Résumé de la décision
Monsieur [O] [Y] a saisi la commission de surendettement des particuliers de la Seine-Saint-Denis en septembre 2022. Après avoir été déclaré recevable, il a contesté les mesures imposées par la commission, demandant la prise en compte de deux dettes. Lors de l'audience, les créanciers n'ayant pas comparu, le juge a fixé les créances et a ordonné la suspension de l'exigibilité des dettes de Monsieur [Y] pour une durée de 24 mois, tout en précisant que cette suspension entraîne également la suspension des intérêts dus. Le jugement a été déclaré immédiatement exécutoire.
Arguments pertinents
1. Sur les créances : Le juge a constaté que ni la [2] ni [1] n'avaient fait parvenir de déclaration de créance, ce qui a permis de fixer les créances sur la base des éléments fournis par Monsieur [Y]. Le caractère déclaratif de la procédure de surendettement a été souligné, permettant ainsi au juge de statuer sur les montants des créances.
> "Compte tenu du caractère déclaratif de la procédure de surendettement et des pièces produites par Monsieur [Y], la créance de [1] sera fixée à 1 320,35 euros [...] et celle de la [2] à 1.393,81 euros."
2. Sur les mesures de redressement : Le juge a pris en compte la situation financière de Monsieur [Y], qui ne dispose d'aucune capacité de remboursement, mais dont la situation pourrait évoluer favorablement. Cela a conduit à la décision de suspendre l'exigibilité des créances.
> "Monsieur [Y] ne dispose donc d’aucune capacité de remboursement ; Néanmoins, il ressort des débats que sa situation est susceptible d’évoluer favorablement sur le plan de l’emploi."

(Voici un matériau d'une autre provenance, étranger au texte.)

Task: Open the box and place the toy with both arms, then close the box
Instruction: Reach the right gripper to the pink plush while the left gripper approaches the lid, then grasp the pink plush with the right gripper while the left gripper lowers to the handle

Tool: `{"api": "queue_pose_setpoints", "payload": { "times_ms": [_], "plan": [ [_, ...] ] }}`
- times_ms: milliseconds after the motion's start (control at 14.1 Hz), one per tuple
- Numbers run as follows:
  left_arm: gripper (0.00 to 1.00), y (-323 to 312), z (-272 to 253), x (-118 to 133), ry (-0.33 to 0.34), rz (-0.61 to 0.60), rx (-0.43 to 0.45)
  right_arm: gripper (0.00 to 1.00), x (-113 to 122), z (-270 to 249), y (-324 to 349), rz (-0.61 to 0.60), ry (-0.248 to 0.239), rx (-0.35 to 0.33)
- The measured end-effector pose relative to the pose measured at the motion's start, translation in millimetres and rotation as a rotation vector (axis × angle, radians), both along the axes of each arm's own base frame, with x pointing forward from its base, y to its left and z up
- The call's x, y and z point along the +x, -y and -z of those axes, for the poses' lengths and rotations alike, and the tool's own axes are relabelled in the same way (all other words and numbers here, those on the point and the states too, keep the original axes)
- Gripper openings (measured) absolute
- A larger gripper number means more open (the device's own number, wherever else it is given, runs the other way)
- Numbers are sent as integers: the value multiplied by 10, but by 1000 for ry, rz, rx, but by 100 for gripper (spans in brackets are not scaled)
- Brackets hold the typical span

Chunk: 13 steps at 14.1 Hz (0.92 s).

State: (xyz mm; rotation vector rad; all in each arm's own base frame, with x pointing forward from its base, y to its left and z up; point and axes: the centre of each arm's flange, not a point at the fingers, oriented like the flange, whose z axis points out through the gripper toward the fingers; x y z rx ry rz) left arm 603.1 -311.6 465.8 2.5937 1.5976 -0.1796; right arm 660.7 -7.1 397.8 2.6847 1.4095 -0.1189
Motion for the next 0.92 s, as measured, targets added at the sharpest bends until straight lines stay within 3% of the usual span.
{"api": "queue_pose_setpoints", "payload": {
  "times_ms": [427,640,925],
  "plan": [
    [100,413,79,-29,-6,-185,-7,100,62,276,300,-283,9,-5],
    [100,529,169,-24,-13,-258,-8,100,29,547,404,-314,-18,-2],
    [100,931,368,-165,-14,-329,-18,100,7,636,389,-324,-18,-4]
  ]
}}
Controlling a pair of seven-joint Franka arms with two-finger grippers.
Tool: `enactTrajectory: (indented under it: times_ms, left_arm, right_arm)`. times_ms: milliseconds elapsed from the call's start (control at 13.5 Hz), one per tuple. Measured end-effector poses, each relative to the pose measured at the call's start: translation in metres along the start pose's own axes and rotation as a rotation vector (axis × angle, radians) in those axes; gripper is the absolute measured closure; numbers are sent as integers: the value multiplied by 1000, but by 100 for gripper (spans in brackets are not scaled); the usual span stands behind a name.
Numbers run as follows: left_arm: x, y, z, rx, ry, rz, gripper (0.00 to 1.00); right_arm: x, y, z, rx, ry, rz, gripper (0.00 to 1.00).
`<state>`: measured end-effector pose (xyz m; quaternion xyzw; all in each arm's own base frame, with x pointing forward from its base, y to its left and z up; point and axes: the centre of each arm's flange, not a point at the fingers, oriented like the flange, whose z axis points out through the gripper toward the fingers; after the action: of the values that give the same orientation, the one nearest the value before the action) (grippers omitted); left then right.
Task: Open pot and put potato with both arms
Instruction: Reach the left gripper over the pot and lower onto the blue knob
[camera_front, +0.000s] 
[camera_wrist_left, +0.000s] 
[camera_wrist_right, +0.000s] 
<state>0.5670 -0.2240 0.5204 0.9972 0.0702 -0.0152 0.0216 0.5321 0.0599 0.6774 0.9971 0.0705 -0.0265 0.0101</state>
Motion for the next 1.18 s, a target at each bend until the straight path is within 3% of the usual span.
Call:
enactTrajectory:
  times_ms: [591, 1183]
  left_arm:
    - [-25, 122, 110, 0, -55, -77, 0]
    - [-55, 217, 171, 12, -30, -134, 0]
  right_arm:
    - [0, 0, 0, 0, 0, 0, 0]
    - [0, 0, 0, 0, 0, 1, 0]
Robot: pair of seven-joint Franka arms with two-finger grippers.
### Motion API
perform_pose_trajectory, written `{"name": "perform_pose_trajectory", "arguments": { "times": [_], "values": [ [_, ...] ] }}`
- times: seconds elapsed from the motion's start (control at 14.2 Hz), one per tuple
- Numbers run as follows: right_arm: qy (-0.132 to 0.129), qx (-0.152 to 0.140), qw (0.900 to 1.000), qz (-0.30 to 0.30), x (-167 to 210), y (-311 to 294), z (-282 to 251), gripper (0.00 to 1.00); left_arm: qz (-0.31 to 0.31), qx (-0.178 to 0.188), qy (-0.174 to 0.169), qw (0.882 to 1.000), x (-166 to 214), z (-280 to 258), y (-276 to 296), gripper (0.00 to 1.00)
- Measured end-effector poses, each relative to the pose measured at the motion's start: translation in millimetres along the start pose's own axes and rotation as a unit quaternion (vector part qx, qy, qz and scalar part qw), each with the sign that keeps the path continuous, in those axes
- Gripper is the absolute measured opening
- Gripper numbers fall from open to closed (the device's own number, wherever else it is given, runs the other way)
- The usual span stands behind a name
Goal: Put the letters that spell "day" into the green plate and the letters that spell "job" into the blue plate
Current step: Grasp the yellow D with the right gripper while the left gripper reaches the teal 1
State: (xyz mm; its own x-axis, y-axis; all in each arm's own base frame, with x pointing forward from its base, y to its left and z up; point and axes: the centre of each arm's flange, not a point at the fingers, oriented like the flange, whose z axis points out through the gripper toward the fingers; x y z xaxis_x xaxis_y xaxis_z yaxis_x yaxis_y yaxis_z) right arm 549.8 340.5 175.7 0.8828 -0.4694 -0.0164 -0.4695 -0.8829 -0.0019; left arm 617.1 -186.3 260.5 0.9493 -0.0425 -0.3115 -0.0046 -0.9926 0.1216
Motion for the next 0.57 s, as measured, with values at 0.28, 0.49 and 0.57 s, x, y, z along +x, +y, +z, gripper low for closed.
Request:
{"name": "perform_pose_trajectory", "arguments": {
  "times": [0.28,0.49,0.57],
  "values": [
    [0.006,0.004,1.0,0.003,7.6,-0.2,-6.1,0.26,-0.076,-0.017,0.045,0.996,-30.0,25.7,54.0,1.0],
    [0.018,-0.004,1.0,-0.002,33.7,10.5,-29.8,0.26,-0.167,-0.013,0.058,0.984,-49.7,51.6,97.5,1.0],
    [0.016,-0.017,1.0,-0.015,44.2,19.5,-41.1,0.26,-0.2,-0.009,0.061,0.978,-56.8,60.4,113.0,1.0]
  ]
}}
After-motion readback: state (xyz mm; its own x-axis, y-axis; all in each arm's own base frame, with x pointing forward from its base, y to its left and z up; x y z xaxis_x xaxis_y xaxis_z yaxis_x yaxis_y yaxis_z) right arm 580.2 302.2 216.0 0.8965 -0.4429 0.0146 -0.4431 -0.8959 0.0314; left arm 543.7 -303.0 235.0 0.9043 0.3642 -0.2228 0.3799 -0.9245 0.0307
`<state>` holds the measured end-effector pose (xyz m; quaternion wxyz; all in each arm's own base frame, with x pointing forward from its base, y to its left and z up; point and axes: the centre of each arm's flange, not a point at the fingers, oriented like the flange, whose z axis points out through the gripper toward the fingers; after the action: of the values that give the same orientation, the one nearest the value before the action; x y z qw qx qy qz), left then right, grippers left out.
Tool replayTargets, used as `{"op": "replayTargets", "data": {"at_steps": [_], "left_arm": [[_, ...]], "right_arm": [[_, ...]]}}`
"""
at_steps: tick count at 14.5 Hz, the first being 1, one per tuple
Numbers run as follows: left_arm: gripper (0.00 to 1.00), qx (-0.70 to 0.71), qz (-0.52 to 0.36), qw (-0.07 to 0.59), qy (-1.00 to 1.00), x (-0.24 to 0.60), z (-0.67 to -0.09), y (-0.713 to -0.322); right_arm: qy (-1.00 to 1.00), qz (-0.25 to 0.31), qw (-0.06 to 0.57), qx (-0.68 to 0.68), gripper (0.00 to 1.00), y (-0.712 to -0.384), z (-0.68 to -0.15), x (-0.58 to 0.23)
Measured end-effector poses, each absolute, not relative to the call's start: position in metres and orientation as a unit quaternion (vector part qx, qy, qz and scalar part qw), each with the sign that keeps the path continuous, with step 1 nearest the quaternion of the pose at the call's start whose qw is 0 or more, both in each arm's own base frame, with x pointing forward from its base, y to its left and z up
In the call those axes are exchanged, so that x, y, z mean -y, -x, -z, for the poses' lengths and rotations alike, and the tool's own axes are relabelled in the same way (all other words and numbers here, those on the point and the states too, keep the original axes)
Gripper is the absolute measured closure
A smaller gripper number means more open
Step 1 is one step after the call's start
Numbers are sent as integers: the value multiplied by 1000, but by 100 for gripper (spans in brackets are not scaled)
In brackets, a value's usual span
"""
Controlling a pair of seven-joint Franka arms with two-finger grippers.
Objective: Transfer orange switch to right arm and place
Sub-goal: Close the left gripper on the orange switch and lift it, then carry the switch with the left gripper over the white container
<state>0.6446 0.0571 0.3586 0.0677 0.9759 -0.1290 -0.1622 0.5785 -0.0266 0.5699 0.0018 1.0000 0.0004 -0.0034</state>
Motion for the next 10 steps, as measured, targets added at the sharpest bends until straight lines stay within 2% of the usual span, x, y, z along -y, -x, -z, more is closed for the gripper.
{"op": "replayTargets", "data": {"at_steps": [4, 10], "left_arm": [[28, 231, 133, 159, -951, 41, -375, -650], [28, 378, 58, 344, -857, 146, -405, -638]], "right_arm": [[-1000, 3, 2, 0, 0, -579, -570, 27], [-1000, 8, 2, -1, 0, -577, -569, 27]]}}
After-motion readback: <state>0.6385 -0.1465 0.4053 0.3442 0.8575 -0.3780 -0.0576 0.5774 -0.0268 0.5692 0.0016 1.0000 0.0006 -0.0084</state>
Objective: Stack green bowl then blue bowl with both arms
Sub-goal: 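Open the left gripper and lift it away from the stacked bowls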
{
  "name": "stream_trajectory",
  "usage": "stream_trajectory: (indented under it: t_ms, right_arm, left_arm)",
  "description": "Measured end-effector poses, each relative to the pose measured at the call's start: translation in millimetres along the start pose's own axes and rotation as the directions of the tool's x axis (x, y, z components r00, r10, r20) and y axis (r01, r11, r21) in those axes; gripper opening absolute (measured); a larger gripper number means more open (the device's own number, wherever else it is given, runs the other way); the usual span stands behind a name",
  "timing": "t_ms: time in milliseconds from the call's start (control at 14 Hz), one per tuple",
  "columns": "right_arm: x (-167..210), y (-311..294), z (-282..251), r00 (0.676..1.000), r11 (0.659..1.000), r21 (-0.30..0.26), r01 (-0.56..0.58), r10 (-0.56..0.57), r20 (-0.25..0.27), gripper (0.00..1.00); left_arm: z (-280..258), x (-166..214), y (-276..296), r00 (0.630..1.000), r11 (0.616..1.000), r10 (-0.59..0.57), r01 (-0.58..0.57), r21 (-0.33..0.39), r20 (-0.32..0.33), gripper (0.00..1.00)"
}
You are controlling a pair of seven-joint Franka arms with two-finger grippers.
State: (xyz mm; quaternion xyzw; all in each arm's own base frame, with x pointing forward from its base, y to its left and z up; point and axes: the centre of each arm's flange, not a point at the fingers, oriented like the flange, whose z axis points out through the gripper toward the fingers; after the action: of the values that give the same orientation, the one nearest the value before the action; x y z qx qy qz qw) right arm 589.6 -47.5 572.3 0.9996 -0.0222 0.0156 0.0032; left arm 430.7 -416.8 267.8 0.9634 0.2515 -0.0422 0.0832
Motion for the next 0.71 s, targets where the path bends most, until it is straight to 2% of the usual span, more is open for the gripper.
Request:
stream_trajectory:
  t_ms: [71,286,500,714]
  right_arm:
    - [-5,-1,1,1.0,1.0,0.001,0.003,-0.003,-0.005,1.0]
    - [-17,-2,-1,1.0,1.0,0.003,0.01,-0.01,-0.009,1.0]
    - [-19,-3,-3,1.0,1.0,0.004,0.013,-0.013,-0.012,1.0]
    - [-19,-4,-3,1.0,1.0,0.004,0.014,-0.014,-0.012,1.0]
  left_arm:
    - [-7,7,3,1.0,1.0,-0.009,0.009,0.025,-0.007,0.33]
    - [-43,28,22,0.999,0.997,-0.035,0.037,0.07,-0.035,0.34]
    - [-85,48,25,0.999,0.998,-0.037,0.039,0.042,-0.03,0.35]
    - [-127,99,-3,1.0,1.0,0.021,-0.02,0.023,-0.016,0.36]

Interprétations et citations légales
La décision s'appuie sur les articles du Code de la consommation relatifs à la procédure de surendettement. En particulier, les articles L733-10 et suivants précisent les mesures que le juge peut prendre en cas de contestation des mesures imposées par la commission de surendettement.
- Code de la consommation - Article L733-10 : Cet article stipule que le juge peut prendre tout ou partie des mesures définies aux articles L733-1, L733-4 et L733-7, y compris la suspension de l’exigibilité des créances pour une durée maximale de 2 ans.
> "Le juge saisi d’une contestation des mesures imposées prend tout ou partie des mesures définies aux articles L733-1, L733-4 et L733-7."
L'interprétation de ces articles permet de justifier la suspension de l'exigibilité des créances, en tenant compte des ressources et des charges de Monsieur [Y], ainsi que de sa situation d'emploi précaire. Le juge a également rappelé que cette suspension entraîne la suspension des intérêts dus, conformément à la législation en vigueur.
- Code de la consommation - Article L733-4 : Cet article précise que la suspension des créances entraîne la suspension du paiement des intérêts dus à ce titre.
> "La suspension des créances entraîne la suspension du paiement des intérêts dus à ce titre."
En conclusion, la décision du juge des contentieux de la protection de Bobigny repose sur une analyse rigoureuse des éléments de fait et de droit, permettant de protéger les droits de Monsieur [Y] tout en respectant les dispositions légales en matière de surendettement.